1. How does bisulfite analysis distinguish unmethylated and methylated DNA?
   1. In a bisulfite analysis, antibodies that bind to methylated cytosines enrich methylated DNA sequences.
   2. Bisulfite analysis compares the digestion patterns of two restriction enzymes that cleave only unmethylated, or both methylated and unmethylated DNA to deduce methylation status.
   3. Bisulfite analysis permits direct observation of a cell’s chromosomal number and structure to deduce DNA methylation status.
   4. In a bisulfite analysis, unmethylated cytosines are converted to uracil, which can then be subjected to PCR, sequenced, and compared to a reference genome.

Answer 1

(D) In a bisulfite analysis, unmethylated cytosines are converted to uracil, which can then be subjected to PCR, sequenced and compared to reference genome.

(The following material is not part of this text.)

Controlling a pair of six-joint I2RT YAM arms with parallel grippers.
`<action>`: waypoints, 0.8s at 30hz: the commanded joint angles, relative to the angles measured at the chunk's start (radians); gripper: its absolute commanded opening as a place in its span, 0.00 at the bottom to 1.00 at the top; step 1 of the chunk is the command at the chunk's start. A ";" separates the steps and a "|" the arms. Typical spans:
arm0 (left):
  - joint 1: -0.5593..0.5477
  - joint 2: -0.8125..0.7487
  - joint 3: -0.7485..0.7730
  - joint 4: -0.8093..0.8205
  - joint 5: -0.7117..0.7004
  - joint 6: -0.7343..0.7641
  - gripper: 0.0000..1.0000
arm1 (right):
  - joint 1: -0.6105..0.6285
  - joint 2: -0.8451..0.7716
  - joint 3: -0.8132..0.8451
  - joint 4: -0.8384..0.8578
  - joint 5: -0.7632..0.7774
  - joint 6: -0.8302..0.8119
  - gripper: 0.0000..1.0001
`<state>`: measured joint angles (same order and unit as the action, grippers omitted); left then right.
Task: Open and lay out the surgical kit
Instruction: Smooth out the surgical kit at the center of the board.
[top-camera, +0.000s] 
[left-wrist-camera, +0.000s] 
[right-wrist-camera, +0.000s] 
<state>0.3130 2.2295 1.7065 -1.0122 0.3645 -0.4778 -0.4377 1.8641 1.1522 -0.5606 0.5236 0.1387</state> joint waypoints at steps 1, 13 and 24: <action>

• Bisulphite method/sequencing is used for determination of methylation patterns before DNA sequencing.
• The most common methylation in animals is methlyation of 5' C of cytosines of CpG sequences which are usually responsible for repression of transcription, embryonic development, and chromosomal stability.
• Bisulfite converts unmethylated cytosines to uracil and have no effect on 5-methyl cytosine, therefore leaving only methylated cytosines.
• After dinstinction of methylated cytosines from cytosines PCR is carried out in oredr to determine methylation patterns in chromosome/loci of interest.
• Defects in DNA methylation patterns result in genomic instability and cancer development, therefore bisulfite sequencing provides an efficient and qualitative approach for determination of DNA methylation patternsby identifying 5 methyl cytosine(5mC) at resolution of single base pair.